#### [Instructions to follow]
Find the lines below holding the word "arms" and copy each of them.

#### [Supplied data]

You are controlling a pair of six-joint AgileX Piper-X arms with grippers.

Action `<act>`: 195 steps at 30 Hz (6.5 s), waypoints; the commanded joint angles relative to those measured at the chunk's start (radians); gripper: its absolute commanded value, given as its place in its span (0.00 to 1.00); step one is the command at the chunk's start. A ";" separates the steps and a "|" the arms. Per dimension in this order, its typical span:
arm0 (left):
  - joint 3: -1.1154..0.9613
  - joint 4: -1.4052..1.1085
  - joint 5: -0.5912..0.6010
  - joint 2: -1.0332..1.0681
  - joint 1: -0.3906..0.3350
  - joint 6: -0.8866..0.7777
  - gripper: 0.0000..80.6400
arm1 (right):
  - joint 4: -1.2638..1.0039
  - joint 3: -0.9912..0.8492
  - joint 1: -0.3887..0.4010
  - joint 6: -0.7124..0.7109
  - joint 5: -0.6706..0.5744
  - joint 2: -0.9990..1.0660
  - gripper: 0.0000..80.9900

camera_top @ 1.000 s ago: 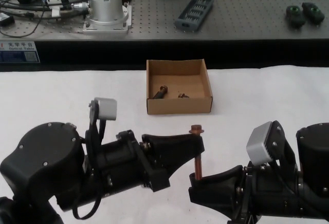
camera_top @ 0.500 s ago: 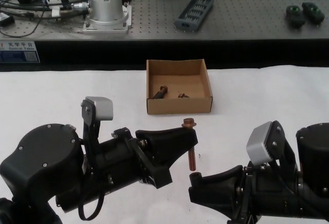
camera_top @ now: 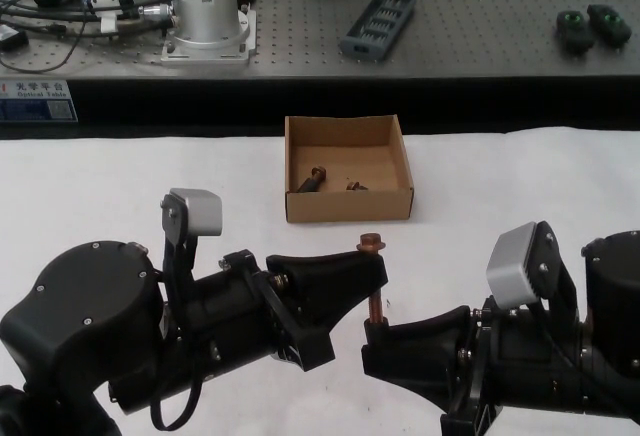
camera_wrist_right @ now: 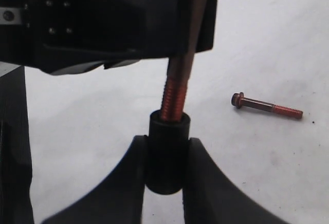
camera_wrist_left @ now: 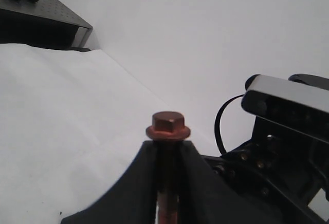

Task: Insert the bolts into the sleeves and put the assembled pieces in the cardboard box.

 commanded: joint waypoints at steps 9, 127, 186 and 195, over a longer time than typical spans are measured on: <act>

#### [Reply]
You are controlling a pair of six-joint AgileX Piper-X arms with grippers.
Action `<act>`: 195 steps at 30 Hz (6.5 s), waypoints; the commanded joint angles relative to those measured at the chunk's start (radians); gripper: its absolute commanded value, given as its place in its span (0.00 to 1.00); step one is the command at the chunk's start. A ";" separates the steps and a "|" the arms. Per dimension in this order, its typical span:

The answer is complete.